You may aspire to hit the gym or squeeze in a run several times a week but somehow even with the best intentions, life always manages to trip you up. From business trips, to vacation, to dinner plans, or hangovers, there’s always some excuse. Once you’re off the workout wagon it can be hard to get back on. There is always something else that needs to be done or some reason why you tell yourself you can skip your workout “just one more day.”
Even when you don’t have time for a full workout, you don’t have to abandon your routine and get off track. You just need 20 minutes and enough floor space for the length of your body. No tools, accessories, or machines are needed allowing you to perform this no excuse workout in a hotel room, at the park, at home, or in your office.

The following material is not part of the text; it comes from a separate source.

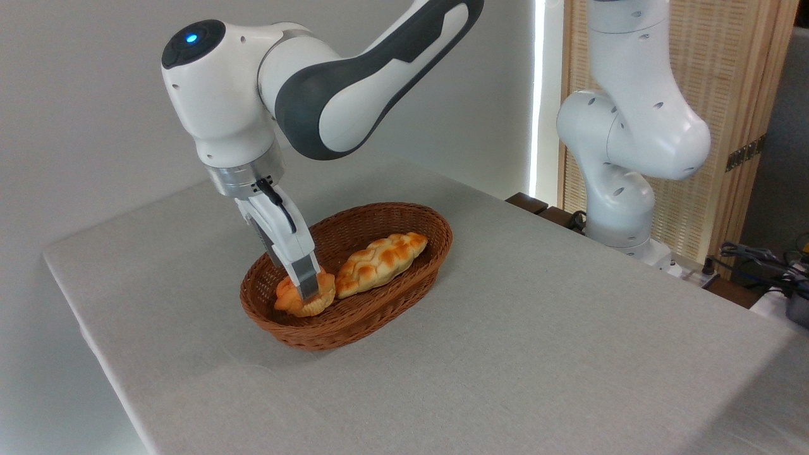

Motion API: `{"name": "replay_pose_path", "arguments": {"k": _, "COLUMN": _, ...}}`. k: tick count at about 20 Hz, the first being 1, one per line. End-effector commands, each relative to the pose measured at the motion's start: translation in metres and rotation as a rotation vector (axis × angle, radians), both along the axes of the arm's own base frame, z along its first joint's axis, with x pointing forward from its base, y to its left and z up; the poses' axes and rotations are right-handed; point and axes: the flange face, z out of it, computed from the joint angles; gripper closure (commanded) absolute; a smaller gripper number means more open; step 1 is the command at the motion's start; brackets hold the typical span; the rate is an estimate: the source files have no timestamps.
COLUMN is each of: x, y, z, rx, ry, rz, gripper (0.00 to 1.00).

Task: Put bread into the basket
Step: 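Open the gripper to release the bun and raise it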

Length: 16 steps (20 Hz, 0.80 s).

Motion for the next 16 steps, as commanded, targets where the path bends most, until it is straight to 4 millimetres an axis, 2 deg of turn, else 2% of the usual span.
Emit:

Also called a body weight squat, this exercise uses your body weight to workout your gluteus, thigh muscles, hamstrings, and quadriceps. Stand with your feet a little wider than hip distance apart with your toes pointed slightly out, heels in. Engage your abs and open your chest by squeezing your shoulder blades toward each other. Hands can be clasped in front of you or sitting on your hips.
Slowly bend your knees pushing your hips and butt out and down like you are sitting down on a low chair. Check to ensure your shoulders are aligned over your knees and your knees are aligned over your angles. Lower your body until your thighs are parallel to the ground and check to make sure your knees don’t fall inward. Start with three sets of 50 reps and increase as needed.

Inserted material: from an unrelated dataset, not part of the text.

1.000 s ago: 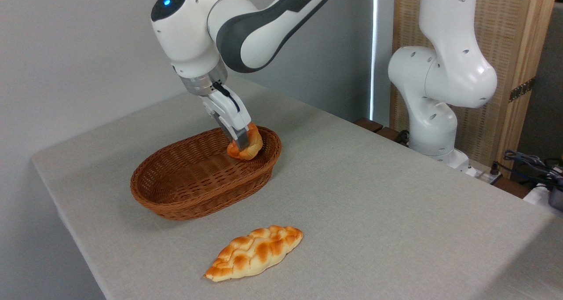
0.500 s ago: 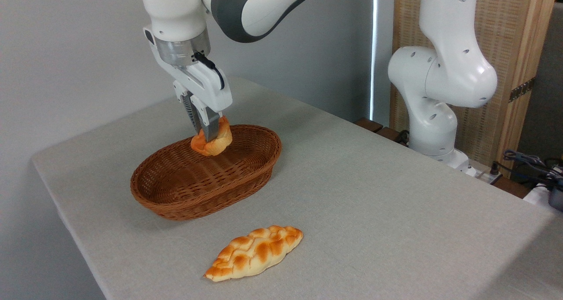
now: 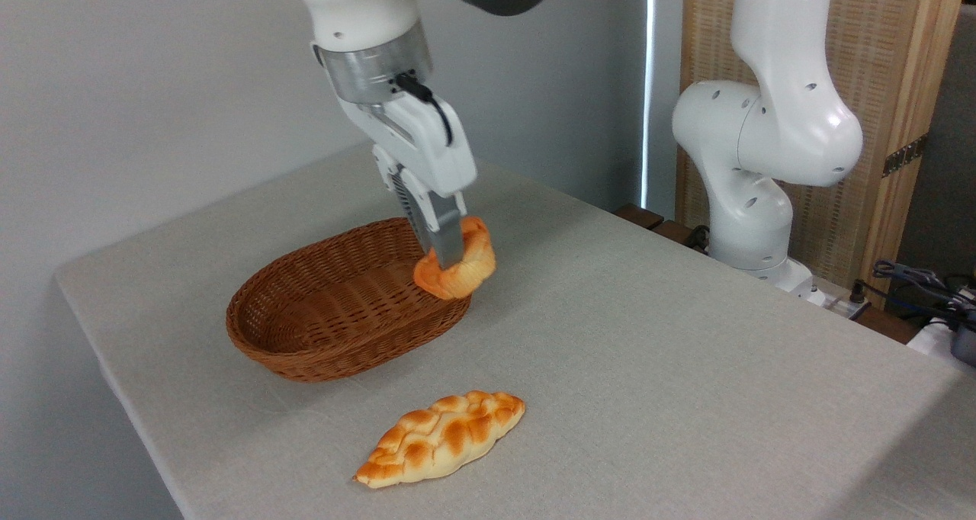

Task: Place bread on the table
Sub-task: 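Lift the bun out of the basket and carry it past the rim, then lower the bun onto the table beside the braided loaf and release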

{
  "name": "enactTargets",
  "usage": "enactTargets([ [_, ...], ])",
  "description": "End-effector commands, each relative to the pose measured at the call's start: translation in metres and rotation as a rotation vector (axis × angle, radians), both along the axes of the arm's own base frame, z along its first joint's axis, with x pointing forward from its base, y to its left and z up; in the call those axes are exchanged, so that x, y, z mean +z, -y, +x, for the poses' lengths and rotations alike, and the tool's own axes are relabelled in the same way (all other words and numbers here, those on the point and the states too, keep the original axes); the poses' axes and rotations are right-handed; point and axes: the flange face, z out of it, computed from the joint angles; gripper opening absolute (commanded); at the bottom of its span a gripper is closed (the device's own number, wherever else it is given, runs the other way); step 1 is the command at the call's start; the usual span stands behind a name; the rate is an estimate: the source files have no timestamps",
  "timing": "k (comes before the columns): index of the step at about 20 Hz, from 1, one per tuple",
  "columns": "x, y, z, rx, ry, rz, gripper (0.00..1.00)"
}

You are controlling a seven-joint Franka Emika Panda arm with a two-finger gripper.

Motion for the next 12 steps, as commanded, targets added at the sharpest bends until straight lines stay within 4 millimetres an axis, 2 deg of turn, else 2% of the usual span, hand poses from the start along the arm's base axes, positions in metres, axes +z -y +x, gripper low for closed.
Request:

The plank is one of the most effective bodyweight exercises you can do. It works out your chest, gluteus, lower back, and abdominals and requires little floor space. Start in traditional plank with your wrists in line with your shoulders. Engage your core so your body is in one line and hold. Then move your weight into one hand, bring your other hand to your hip, and stack your feet coming into a side plank. Do the same on the other side before moving into elbow plank where your forearms will be on the floor with your body in traditional plank form. From here bring one forearm perpendicular to your body and shift your weight to that forearm. Bring the other hand to your waist, stack your feet, and hold. Do this on both sides. Work to hold each plank variation as long as you are able, increasing over time.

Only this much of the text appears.